I have successfully confused myself about probability again.
I am debugging an intermittent crash; it doesn't happen every time I run the program. After much confusion I believe I have traced the problem to a specific line (activating my debug logger, as it happens; irony...) I have tested my program with and without this line commented out. I find that, when the line is active, I get two crashes on seven runs. Without the line, I get no crashes on ten runs. Intuitively this seems like evidence in favour of the hypothesis that the line is causing the crash. But I'm confused on how to set up the equations. Do I need a probability distribution over crash frequencies? That was the solution the last time I was confused over Bayes, but I don't understand what it means to say "The probability of having the line, given crash frequency f", which it seems I need to know to calculate a new probability distribution.

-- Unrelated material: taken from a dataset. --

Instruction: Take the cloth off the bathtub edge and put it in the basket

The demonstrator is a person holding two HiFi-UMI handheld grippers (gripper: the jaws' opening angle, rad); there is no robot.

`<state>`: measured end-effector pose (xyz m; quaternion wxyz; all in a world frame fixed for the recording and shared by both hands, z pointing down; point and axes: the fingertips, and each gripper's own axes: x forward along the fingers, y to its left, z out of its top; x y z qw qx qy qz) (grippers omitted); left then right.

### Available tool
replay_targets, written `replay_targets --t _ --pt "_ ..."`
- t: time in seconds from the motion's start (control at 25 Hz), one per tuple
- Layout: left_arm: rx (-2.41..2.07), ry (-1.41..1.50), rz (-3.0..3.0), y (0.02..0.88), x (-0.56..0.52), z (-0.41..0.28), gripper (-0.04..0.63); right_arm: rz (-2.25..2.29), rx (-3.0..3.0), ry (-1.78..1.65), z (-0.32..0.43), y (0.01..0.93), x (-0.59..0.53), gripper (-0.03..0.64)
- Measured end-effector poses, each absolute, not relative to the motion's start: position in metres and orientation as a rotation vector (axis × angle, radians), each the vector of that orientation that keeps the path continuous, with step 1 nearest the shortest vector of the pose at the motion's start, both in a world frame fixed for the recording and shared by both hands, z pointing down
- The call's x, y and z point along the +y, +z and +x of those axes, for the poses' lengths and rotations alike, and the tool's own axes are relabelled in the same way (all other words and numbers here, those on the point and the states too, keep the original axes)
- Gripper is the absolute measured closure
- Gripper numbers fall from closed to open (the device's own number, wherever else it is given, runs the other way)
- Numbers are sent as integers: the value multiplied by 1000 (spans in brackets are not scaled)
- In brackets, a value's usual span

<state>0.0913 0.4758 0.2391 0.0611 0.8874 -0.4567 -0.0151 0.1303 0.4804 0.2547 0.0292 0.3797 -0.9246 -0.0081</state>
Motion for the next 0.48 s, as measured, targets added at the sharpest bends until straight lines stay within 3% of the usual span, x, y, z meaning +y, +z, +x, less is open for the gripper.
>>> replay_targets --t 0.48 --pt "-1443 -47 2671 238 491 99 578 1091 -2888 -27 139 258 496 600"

I'm going to go with my intuition and code on the assumption that the debug logger should be activated much later in the program to avoid a race condition, but I'd like to understand this math.

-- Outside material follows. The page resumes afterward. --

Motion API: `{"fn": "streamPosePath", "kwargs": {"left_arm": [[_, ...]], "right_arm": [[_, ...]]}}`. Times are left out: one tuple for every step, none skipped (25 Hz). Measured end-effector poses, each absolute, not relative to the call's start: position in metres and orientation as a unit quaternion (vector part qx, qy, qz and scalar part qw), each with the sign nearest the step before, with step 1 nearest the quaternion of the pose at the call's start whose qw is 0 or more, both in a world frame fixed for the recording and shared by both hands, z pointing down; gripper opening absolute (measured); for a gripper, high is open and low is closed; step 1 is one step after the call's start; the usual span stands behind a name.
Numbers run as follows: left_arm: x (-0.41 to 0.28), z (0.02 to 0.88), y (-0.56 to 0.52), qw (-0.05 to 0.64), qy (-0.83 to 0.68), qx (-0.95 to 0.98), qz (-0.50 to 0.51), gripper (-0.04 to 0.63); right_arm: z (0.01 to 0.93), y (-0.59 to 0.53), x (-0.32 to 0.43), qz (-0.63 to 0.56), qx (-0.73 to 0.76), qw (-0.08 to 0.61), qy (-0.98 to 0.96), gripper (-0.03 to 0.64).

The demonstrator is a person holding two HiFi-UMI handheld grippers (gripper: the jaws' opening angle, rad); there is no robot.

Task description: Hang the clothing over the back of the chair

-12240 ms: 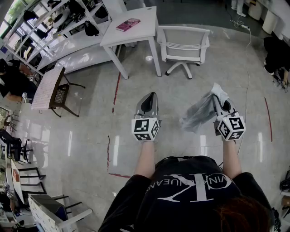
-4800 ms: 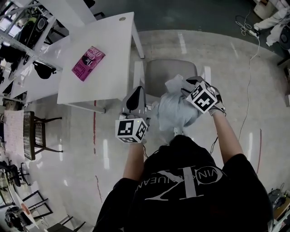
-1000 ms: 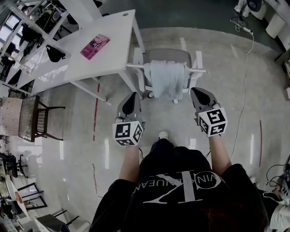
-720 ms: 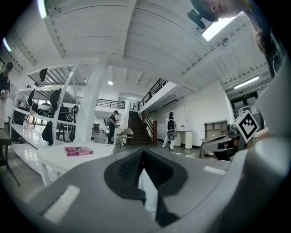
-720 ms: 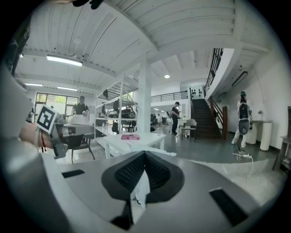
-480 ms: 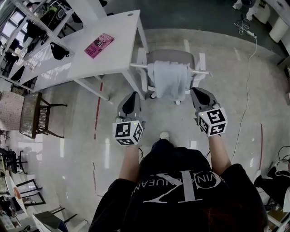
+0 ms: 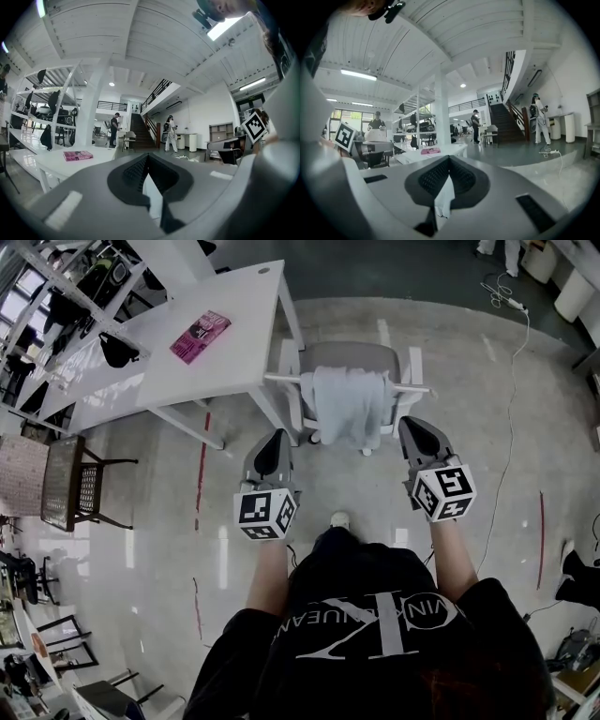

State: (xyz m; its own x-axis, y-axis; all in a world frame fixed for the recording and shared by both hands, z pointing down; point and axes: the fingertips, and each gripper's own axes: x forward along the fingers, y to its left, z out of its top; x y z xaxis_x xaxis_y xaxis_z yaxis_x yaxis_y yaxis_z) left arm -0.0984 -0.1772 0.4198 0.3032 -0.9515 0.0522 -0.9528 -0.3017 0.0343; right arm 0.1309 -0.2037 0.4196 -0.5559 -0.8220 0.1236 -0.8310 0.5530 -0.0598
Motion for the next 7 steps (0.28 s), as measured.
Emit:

I'm afraid I don't quite see how to apply this to the problem. The beta distribution is presumably a probability, but what is it a probability of? Is there an interpretation to its two parameters that I'm not seeing?

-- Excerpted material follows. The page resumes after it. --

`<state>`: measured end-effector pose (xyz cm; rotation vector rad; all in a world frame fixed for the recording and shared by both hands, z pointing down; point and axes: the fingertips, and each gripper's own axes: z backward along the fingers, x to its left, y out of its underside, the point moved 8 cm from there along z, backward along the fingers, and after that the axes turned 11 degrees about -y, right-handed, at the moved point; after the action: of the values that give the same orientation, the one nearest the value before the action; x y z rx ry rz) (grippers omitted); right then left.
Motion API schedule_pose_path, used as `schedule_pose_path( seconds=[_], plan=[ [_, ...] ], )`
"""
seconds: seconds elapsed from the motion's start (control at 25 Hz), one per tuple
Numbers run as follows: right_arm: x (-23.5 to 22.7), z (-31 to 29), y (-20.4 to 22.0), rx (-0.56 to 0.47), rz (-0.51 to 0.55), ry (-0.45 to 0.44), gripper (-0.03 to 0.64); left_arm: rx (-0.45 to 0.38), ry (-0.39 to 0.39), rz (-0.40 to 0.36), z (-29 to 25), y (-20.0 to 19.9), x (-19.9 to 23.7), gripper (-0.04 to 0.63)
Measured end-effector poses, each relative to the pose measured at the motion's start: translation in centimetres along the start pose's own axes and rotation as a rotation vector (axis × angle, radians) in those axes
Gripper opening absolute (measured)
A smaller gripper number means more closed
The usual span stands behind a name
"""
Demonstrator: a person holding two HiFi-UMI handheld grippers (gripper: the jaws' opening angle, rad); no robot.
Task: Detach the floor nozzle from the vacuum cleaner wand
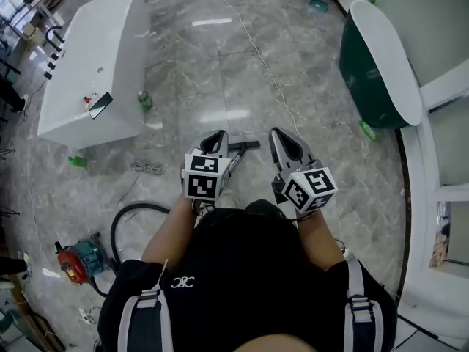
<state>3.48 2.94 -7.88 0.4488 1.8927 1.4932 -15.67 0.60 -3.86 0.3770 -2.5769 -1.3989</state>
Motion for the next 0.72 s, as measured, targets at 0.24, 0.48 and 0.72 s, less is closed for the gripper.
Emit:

It's a probability distribution of probabilities. You don't know how likely it is that the program crashes given that there's no bug. You just know that it crashed two out of seven times you ran it. If you start with a beta distribution for how likely it is to have different probabilities of crashing, you'll have an easy-to-calculate beta distribution for how likely it is after, and it's easy to calculate exactly how likely it is to crash given that distribution of probabilities.